Green building materials


Wood is seen as a green building material because it can be reused and recycled extensively. Experts advise considering using reclaimed wood, since this will prevent more trees from being felled. Reclaimed wood is also often stronger and more stable than freshly cut wood, due to having been exposed to more changes in temperature and moisture.


Bamboo (part of the grass family) is currently the fastest growing alternative to wood and absorbs the most carbon dioxide compared to wood. Bamboo is technically a giant woody grass that is able to grow within most soils. It can be used to create anything from flooring to kitchen units. With no need for the use of toxic pesticides and fertilisers to assist with the growth process, bamboo is regarded as extremely eco-friendly. 



“Go Green” or go home


Homeowners are actively seeking out green flooring, paint and appliances. Japan’s National Institute of Advanced Industrial Science and Technology (AIST) cleverly invented solar panels in the shape of artificial plants. The solar cell modules resemble a normal plant exactly and are incorporated with solar panel technology to tap the sun’s energy during the day time. 


Solar paint, an environmentally-friendly solar cell technology invented by Professor Paul Dastoor, a Professor of Physics at the University of Newcastle, Australia, will hopefully in the not too distant future become available globally. 


At the core of the invention are semi-conducting plastic materials dispersed in water to produce a coating containing cells that are capable of capturing solar energy and generating “clean” electricity. Initially, the coating will be attached to plastic sheets that will be attached to the roofs of houses, with the long term vision to simply have a paint that can be applied to a variety of large surfaces to harness solar energy. 

What sounds like science fiction will soon become science fact.


Eco-friendly lighting 


Incandescent light bulbs turn only about 10% of the energy they consume into actual emitted light. The remaining 90% of energy used is wasted as heat. Fortunately consumers are making a conscious shift to sourcing and implementing more efficient, energy saving lighting alternatives such as LED, Compact Florescent Lights (CFLs),Occupancy or Daylight Sensors and non-toxic copper light fixtures which are 100% recyclable and incredibly durable. 

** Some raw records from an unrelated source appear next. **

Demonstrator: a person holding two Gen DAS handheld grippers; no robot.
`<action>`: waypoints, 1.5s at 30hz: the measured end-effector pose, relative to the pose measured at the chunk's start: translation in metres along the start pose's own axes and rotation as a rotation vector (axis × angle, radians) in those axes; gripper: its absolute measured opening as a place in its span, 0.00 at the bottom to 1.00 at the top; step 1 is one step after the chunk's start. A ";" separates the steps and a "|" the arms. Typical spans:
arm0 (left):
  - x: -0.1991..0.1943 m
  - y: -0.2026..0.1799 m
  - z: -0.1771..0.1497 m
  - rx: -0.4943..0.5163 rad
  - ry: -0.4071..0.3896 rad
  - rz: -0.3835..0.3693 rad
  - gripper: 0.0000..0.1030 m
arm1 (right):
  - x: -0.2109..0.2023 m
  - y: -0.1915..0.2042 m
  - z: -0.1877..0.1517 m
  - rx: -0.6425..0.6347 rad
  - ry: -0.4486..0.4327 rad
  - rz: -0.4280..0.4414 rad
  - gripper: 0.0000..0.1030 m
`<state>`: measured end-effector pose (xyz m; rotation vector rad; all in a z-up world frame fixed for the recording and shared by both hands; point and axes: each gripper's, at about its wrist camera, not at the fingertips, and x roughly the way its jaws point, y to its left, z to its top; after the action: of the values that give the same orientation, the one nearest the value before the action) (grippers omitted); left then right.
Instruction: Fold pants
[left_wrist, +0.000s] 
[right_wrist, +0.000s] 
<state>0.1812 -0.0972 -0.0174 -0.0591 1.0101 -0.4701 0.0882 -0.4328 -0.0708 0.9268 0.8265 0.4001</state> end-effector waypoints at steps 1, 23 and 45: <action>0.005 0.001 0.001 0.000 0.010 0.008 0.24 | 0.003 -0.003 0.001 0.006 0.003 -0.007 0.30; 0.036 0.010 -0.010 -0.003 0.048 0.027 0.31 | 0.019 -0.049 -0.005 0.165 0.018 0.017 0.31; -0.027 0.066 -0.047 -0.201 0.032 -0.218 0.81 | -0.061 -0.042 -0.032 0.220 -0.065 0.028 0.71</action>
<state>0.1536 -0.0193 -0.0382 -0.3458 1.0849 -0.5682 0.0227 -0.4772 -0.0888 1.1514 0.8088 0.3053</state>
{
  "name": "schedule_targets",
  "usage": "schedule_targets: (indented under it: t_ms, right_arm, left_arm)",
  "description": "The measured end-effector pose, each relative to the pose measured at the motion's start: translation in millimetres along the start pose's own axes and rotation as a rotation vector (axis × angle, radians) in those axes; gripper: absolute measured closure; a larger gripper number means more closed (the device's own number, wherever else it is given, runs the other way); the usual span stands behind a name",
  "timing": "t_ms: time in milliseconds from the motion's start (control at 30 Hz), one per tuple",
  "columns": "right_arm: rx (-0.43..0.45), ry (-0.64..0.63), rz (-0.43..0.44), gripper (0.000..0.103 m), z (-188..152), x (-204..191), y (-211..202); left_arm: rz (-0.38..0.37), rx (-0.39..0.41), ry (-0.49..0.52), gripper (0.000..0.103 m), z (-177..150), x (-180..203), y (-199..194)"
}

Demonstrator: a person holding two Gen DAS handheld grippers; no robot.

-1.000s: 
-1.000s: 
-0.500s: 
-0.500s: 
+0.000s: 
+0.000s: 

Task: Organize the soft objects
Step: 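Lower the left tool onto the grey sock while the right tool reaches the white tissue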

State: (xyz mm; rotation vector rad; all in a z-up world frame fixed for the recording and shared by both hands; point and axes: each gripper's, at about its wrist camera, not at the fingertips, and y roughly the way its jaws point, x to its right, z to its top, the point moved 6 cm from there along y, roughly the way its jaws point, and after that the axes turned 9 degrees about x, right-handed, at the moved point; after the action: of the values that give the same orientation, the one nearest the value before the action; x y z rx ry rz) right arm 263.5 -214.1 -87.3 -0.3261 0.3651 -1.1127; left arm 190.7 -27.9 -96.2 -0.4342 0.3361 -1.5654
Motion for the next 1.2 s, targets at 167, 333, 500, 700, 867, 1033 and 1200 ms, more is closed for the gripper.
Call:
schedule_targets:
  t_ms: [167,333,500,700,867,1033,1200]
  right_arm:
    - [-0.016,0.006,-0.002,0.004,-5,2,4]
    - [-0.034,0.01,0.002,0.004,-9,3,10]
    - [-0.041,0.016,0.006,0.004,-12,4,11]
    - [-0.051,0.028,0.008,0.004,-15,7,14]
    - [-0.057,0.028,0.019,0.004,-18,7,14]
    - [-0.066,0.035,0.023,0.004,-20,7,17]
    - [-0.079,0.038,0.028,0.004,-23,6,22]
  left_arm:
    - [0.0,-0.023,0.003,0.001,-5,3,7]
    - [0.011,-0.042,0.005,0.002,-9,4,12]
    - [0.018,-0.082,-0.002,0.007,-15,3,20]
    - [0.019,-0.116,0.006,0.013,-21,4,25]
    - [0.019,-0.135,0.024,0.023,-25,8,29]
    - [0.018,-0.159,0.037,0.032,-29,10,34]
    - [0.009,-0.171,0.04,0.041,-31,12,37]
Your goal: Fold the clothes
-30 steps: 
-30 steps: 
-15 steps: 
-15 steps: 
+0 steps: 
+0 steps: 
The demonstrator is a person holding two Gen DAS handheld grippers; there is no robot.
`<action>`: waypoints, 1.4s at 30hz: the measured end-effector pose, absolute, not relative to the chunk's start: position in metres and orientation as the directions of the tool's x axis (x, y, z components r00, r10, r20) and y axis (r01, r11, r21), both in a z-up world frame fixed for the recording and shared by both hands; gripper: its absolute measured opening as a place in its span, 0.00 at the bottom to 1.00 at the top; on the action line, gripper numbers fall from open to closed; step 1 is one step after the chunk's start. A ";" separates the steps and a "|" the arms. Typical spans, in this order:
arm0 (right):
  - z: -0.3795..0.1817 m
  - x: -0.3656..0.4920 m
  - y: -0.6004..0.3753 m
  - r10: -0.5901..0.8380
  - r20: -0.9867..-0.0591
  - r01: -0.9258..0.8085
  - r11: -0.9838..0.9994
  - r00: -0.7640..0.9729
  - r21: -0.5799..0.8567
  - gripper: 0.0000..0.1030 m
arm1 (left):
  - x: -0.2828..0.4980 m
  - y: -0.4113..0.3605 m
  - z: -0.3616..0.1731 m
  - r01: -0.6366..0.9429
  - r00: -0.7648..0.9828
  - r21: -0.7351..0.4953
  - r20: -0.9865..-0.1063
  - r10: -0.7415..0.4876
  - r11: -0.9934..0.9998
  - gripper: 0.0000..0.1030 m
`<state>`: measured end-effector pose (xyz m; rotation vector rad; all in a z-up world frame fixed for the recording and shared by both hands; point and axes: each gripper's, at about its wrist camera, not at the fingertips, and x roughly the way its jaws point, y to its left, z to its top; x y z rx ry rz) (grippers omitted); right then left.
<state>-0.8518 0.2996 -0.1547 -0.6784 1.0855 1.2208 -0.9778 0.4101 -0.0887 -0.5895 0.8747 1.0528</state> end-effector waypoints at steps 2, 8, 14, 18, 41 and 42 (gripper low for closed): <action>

Lighting is complex. To really achieve your maximum saving capacity in your home or building you need the expertise of a good lighting consultant.


Smaller homes


Large, expensive homes are giving way to smaller energy-saving eco-friendly homes with a smaller footprint, literally and figuratively speaking. Smaller homes cost less to heat and cool, with research indicating that over 80% of greenhouse gas emissions during a home’s 70-year life occur during occupancy and can be attributed to electricity and fuel consumption.


Smaller homes are becoming more open plan, which will introduce more natural light. Less walls translates into less electricity usage during the day. 


Post script


“What we take for granted might not be here for our children,” is a legendary quote from the book “An Inconvenient Truth”, by environmental capitalist and former U.S. Vice-President, Al Gore.  


According to the International Energy Agency (IEA), buildings account for 30 to 40% of energy use worldwide. Using green and environmentally considerate building materials and products promotes the preservation of our declining and valuable non-renewable resources. In addition, integrating green building materials into building projects can help reduce the environmental impact associated with their construction, saving our planet for the enjoyment of our children, and theirs, in turn.